Region R is bounded by the functions f(x) = 2(x-4) + pi, g(x) = cos^-1(x/2 - 3), and the x axis.
a. What is the area of the region R?
b. Find the volume of the solid generated when region R is rotated about the x axis.
c. Find all values c for f(x) and g(x) in the closed interval p <= c <= q for which each function equals the average value in the indicated interval.
the curves intersect at (4,π)
a = ∫[0,4] 2(x-4)+π dx
+ ∫[4,8] arccos(x/2-3) dx
= x^2+(π-8)x [0,4]
+ x arccos(x/2-3) + 6 arcsin(x/2-3) - √(4-(x-6)^2)
= 4π-16 + 2π
= 6π-16
Ok, that makes sense. How would I find the answers to b and c though? I'm not even sure where to start...
P and Q are the x values on the graph I was given for this problem where the two functions intersect the x axis. They don't have any numerical assignments.
the average value over [0,8] is k=(6π-16)/8
There are two x values where this occurs
f(x) = k and g(x) = k
to see where these are visit wolframalpha.com and enter
plot y=2(x-4)+pi , y=arccos(x/2-3), y=(6*pi-16)/8, x=0..8
f(c) = (6π-16)/8 = 2(c-4)+π
c = 3 - π/8
g(c) = (6π-16)/8 = arccos(c/2-3)
c = 6+2cos(3π/4 - 2)
Newsflash: 2(x-4)+ pi doesn't cross the x-axis before 0 so you can't use zero for the integral
a. To find the area of region R, we need to find the points where the functions intersect and the integral of the difference between the functions over that interval.

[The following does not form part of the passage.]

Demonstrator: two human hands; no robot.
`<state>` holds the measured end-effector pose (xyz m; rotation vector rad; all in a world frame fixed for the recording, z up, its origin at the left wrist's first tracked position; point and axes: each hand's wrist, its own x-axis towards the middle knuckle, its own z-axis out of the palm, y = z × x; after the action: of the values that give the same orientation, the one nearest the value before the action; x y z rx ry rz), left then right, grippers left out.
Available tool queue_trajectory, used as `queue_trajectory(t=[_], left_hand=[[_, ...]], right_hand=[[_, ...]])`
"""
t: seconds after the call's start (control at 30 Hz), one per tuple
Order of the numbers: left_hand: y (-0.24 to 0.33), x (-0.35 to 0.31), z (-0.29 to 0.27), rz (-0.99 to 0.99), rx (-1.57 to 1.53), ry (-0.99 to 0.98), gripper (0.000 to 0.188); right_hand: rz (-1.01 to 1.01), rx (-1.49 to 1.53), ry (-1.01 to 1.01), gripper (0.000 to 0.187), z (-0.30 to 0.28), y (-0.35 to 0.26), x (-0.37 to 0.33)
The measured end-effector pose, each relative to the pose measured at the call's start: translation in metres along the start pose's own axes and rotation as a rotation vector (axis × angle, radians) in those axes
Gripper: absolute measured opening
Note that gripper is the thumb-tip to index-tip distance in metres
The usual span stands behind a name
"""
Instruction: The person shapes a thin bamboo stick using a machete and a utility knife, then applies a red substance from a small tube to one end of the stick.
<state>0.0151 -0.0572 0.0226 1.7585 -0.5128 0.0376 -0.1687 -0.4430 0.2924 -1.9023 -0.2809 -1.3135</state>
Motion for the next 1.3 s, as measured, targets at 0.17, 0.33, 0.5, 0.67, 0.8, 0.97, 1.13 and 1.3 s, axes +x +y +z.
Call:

Step 1: Find the points of intersection:
- Set f(x) equal to g(x) and solve for x:
2(x-4) + pi = cos^(-1)(x/2 - 3)
Step 2: Solve the equation to find the values of x:
2(x-4) + pi = cos^(-1)(x/2 - 3)
2x - 8 + pi = cos^(-1)(x/2 - 3)
cos(2x - 8 + pi) = x/2 - 3
Step 3: Solve for x:
cos(2x - 8 + pi) = x/2 - 3
2cos(2x - 8 + pi) = x - 6
2cos(2x - 8 + pi) - x + 6 = 0
At this point, you can use numerical methods or graphing techniques to find the approximate values of x where the functions intersect.
Step 4: Once you have the points of intersection, integrate the absolute difference of the functions over that interval to find the area:
Area = ∫|f(x) - g(x)| dx from x = a to x = b
b. To find the volume of the solid generated when region R is rotated about the x-axis, we can use the disk method.
Step 1: Determine the limits of the integral by finding the points of intersection as described in part a.
Step 2: Set up the integral for the volume using the formula:
Volume = π∫[f(x)]^2 dx from x = a to x = b
c. To find the values c for which f(x) and g(x) equal their average value in the indicated interval:
Step 1: Determine the average values of the functions f(x) and g(x) over the given interval.
Step 2: Set up and solve the equations f(c) = average value and g(c) = average value for the variable c, where average value is the value obtained in Step 1.
By solving these equations, you can find the values c for which each function equals the average value in the indicated interval.
you must have some idea where to start.
see wolframalpha.com for doing integrals
v = ∫π y^2 dx for each region.
= π∫[0,4](2(x-4)+π)^2 dx + π∫[4,8](arccos(x/2-3))^2 dx
for the avg value, not sure what p and q are supposed to be.